◆ **Data section**:

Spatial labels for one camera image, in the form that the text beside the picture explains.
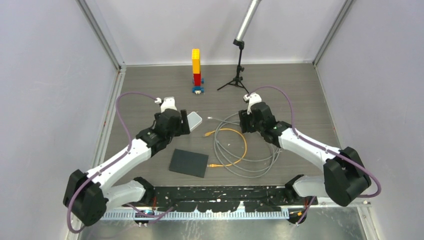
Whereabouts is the white network switch box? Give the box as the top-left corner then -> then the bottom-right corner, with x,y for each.
187,111 -> 203,132

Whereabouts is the yellow ethernet cable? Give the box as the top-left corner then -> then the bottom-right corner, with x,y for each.
203,128 -> 248,169

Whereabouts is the grey ethernet cable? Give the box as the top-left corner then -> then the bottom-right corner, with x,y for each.
206,112 -> 282,179

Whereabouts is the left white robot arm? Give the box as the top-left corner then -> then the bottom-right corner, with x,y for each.
63,109 -> 203,227

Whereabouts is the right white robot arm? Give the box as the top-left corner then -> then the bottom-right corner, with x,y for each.
238,102 -> 372,207

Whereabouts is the dark grey foam pad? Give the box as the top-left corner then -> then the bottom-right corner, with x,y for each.
168,149 -> 209,178

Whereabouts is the colourful toy block tower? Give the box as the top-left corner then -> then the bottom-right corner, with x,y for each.
191,48 -> 204,95

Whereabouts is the black tripod with silver pole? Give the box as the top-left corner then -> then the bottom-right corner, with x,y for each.
217,0 -> 262,94

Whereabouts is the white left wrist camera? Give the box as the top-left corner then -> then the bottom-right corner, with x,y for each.
154,96 -> 177,113

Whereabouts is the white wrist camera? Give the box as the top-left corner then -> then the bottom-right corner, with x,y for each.
243,92 -> 262,115
154,96 -> 177,113

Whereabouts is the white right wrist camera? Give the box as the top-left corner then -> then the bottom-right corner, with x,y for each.
243,92 -> 262,115

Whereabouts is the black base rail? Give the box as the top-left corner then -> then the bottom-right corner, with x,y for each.
130,185 -> 318,224

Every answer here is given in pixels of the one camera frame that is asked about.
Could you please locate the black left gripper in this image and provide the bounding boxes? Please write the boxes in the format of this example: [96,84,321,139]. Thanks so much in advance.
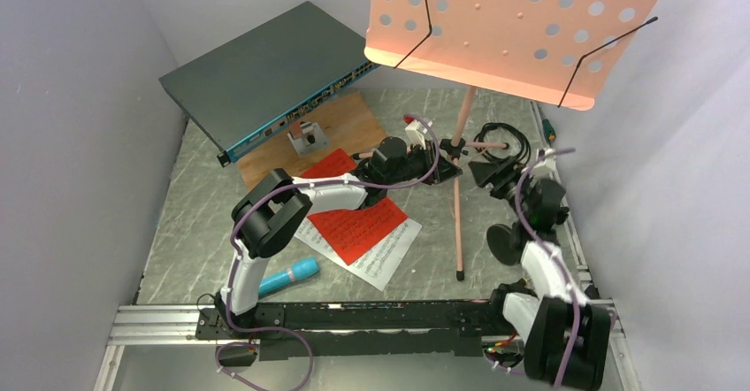
[385,142,460,188]

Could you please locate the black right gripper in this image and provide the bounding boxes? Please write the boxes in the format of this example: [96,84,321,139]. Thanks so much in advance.
[469,156,536,221]

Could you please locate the red sheet music booklet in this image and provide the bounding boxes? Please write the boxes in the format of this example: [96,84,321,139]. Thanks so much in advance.
[302,149,407,265]

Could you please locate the pink music stand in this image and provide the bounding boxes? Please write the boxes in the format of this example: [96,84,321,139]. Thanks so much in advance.
[351,0,681,281]

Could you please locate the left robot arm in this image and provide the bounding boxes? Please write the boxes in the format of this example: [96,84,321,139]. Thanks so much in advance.
[215,137,462,338]

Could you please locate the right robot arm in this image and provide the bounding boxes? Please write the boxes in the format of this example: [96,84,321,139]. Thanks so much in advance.
[469,161,612,390]

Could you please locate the green orange screwdriver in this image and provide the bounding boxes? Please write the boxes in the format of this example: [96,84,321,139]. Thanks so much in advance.
[541,119,556,144]

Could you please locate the black round disc stand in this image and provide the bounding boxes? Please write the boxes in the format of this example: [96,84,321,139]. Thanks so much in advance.
[486,222,526,266]

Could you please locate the white sheet music paper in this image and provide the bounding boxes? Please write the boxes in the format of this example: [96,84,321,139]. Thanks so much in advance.
[295,218,422,291]

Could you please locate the blue cylindrical tube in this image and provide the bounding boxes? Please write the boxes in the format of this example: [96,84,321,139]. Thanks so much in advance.
[258,257,319,297]

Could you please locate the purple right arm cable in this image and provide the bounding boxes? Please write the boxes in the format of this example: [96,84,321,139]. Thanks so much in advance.
[483,148,582,389]

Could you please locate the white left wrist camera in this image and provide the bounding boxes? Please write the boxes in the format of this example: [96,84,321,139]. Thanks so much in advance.
[403,115,432,149]

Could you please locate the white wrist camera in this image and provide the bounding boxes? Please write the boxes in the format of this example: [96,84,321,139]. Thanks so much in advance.
[528,149,557,179]
[403,115,432,149]

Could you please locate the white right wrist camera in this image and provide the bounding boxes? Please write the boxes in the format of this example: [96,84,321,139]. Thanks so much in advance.
[528,149,557,179]

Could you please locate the small metal bracket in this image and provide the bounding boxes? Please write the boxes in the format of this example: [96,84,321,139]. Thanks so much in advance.
[287,121,330,157]

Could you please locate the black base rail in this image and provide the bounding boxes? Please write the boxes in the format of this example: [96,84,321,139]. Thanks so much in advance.
[195,300,514,361]

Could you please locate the dark grey network switch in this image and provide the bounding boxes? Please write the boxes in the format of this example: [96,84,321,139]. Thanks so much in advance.
[159,2,377,167]

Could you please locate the aluminium frame rail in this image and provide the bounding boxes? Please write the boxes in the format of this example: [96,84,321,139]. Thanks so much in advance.
[93,304,199,390]

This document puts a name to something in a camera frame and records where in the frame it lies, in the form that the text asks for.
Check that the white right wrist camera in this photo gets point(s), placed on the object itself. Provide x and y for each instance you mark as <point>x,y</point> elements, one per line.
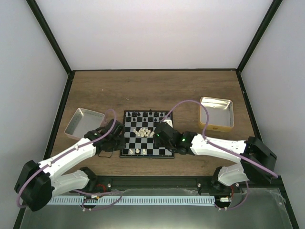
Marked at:
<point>168,121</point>

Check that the black enclosure frame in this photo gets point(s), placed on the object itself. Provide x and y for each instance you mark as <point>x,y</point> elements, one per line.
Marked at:
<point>152,88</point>

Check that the gold metal tin box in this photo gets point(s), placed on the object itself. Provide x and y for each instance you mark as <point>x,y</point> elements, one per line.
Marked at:
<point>221,114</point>

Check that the row of black chess pieces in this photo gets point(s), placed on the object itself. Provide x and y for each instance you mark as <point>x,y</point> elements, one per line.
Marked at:
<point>142,115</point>

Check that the pile of white chess pieces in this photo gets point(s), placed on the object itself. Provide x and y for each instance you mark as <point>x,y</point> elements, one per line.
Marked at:
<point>143,132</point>

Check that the light blue cable duct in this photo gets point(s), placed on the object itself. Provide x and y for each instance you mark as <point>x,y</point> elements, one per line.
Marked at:
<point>135,200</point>

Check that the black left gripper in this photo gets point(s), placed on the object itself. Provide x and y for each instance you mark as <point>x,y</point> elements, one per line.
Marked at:
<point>122,143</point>

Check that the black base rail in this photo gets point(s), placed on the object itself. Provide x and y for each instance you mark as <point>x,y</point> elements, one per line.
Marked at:
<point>157,182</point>

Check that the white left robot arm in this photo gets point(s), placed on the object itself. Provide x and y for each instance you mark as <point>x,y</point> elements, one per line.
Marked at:
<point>39,182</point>

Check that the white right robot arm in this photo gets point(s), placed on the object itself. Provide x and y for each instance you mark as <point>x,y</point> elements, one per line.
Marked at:
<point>253,160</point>

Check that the pink metal tin box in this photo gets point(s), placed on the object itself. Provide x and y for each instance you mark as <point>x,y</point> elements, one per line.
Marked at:
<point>83,121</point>

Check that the black white chess board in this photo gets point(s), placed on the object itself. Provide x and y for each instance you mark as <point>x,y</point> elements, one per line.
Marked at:
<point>134,142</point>

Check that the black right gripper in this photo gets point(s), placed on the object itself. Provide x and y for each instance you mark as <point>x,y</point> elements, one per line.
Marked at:
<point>157,141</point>

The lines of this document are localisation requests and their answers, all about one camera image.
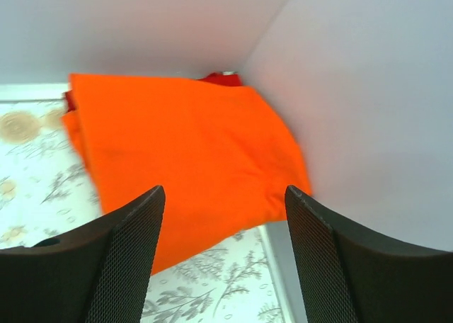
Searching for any orange t shirt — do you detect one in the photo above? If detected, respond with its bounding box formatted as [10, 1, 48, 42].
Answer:
[62, 73, 311, 273]

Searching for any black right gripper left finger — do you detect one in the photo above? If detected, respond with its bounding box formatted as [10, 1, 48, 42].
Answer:
[1, 186, 165, 323]

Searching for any folded red t shirt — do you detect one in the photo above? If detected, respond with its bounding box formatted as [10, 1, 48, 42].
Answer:
[63, 72, 243, 112]

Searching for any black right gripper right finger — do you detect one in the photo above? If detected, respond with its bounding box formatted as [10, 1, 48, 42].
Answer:
[285, 186, 452, 323]

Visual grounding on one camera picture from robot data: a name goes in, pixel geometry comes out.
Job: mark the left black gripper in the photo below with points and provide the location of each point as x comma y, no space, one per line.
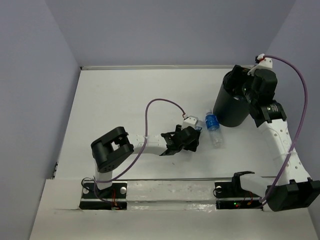
191,146

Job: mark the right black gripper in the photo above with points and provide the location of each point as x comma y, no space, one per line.
240,73

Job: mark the green white label bottle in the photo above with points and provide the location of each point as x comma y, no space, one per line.
200,126

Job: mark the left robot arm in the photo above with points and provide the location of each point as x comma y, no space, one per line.
113,148

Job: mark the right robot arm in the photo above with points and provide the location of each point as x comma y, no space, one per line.
293,187

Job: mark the black cylindrical bin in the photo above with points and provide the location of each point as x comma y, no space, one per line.
230,108

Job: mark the blue label bottle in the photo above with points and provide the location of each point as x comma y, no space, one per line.
214,130

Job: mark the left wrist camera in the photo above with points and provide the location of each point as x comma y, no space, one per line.
190,121

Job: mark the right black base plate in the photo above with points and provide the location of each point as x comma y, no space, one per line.
228,198

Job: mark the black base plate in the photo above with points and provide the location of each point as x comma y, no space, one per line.
112,198
228,198

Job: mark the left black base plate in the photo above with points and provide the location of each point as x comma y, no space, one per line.
112,198

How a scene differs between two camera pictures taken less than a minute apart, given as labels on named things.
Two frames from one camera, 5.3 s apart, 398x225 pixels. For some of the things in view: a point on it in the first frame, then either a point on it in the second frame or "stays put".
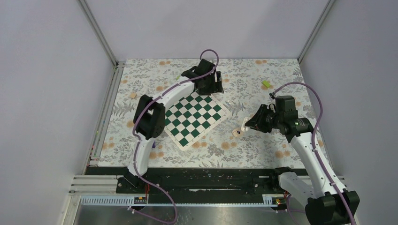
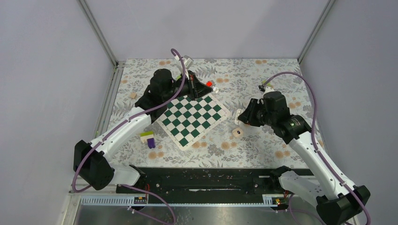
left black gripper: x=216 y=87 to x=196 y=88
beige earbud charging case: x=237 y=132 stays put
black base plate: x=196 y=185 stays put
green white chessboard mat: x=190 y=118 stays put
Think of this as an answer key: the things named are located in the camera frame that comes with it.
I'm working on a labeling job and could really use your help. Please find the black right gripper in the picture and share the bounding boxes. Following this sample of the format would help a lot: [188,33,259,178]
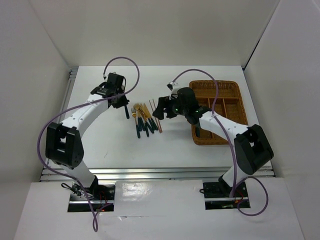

◆ **What is being asked**: Write down exactly the span of lines above from the one containing "<point>39,182</point>" to the one containing "<point>83,121</point>", both ends included.

◆ **Exercise result**:
<point>39,182</point>

Check that the white right robot arm in this photo gets point(s), placed on the object itself. Provide x and y for each instance you mark as <point>x,y</point> elements, one per line.
Marked at:
<point>253,160</point>

Check that the pink metal tin box in this photo gets point(s), placed on the object itself. Provide x and y for each instance you mark as <point>x,y</point> elements, one per line.
Marked at:
<point>83,121</point>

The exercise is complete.